6. The Block Header Is 80 Bytes of Critical Data

The block header contains exactly six fields in 80 bytes: version (4), previous block hash (32), Merkle root (32), timestamp (4), difficulty bits (4), and nonce (4). The previous block hash chains blocks together, creating immutability. The Merkle root commits to every transaction. The nonce is what miners iterate to find a valid proof of work. All of Bitcoin's security properties derive from these 80 bytes.

7. SegWit Fixed Malleability and Increased Capacity

Segregated Witness (activated August 2017) moved signature data to a separate "witness" section outside the transaction ID calculation. This fixed transaction malleability (enabling the Lightning Network) and increased effective block capacity through the weight discount: witness data costs 1 weight unit per byte instead of 4. The maximum block weight is 4,000,000 WU, allowing blocks larger than 1 MB when SegWit transactions are used.

8. The UTXO and Account Models Make Different Tradeoffs

The UTXO model (Bitcoin) excels at parallel validation, privacy (natural address non-reuse), and simple double-spend detection. The account model (Ethereum) excels at developer simplicity, smart contract expressiveness, and smaller transaction sizes for simple transfers. Neither is universally superior — each is optimized for its blockchain's specific use case.

Formulas to Remember

Formula Meaning
fee = sum(inputs) - sum(outputs) Transaction fee is implicit
weight = (non-witness * 4) + (witness * 1) SegWit weight calculation
vbytes = weight / 4 Virtual bytes for fee calculation
fee_rate = fee / vbytes Fee rate in sat/vB
reward(h) = 50 * 10^8 / 2^(h/210000) Block reward at height h

Common Mistakes to Avoid

  1. Thinking Bitcoin has "accounts." There are no accounts. There are UTXOs with locking scripts. Addresses are shorthand for locking script patterns, not account identifiers.

  2. Assuming transactions have a "from" field. Transactions have inputs that reference UTXOs. The "sender" is inferred from the locking script of the consumed UTXOs, not from any field in the transaction.

  3. Forgetting the change output. Every UTXO must be fully consumed. Failing to create a change output means the entire difference goes to the miner as a fee.

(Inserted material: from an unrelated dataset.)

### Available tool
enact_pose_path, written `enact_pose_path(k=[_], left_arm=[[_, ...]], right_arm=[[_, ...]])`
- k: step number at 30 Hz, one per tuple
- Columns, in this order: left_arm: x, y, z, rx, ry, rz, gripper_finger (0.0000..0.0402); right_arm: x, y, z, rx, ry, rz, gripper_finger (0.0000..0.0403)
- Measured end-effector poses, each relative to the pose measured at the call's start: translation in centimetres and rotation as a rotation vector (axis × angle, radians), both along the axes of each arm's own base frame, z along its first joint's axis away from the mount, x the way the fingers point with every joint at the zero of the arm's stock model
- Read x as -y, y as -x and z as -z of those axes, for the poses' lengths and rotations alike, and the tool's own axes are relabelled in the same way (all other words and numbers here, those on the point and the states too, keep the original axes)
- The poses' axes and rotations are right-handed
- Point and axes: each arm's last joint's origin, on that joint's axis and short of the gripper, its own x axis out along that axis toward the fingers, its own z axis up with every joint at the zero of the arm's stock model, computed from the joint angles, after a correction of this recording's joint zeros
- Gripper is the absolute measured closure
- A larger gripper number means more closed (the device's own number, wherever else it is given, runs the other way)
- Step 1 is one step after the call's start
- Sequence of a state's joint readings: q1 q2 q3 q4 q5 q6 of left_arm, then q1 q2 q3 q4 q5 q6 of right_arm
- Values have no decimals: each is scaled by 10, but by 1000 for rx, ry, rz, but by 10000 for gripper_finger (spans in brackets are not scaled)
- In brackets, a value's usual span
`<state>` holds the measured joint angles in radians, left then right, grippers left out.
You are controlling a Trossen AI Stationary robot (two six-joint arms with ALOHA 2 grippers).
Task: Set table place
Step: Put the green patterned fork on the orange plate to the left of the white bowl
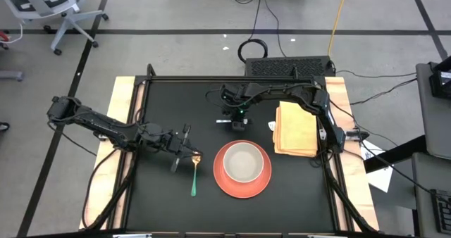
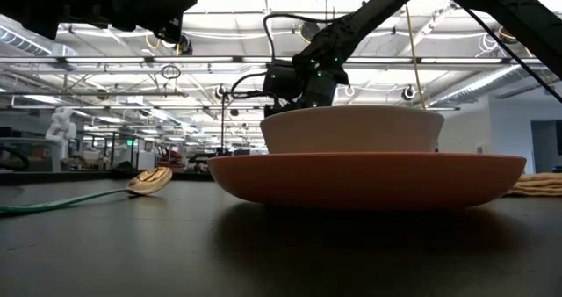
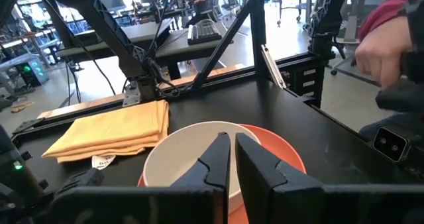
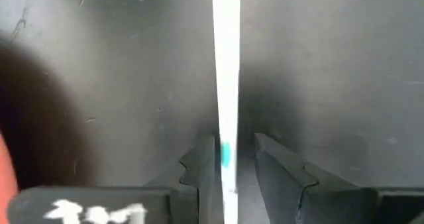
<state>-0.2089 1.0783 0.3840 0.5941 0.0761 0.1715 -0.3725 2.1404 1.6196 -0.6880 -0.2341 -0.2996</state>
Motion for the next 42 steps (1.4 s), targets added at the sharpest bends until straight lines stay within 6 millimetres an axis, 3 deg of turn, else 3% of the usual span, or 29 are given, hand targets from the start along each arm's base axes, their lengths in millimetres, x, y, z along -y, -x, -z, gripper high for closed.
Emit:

  4. Confusing block size with block weight. Since SegWit, the relevant limit is 4,000,000 weight units, not 1 MB. Blocks can exceed 1 MB of raw data. Fee calculation uses virtual bytes (weight / 4), not raw bytes.

  5. Assuming SegWit required a hard fork. SegWit was deployed as a soft fork. Old nodes continue to function — they just cannot validate witness data. This backward compatibility is why SegWit could activate without universal node upgrades.

What This Enables

The protocol-level understanding from this chapter is the foundation for everything that follows:

  • Chapter 7 (Networking): Transaction and block propagation through the P2P network depends on the structures defined here.
  • Chapter 10 (Ethereum): Comparing the UTXO model to Ethereum's account model requires deep understanding of both.
  • Chapter 12 (Lightning Network): The Lightning Network's payment channels rely on SegWit's malleability fix and Script's time lock opcodes.
  • Progressive Project: The simplified blockchain we built in Python is the data structure backbone that we will extend with networking, consensus, and smart contract capabilities.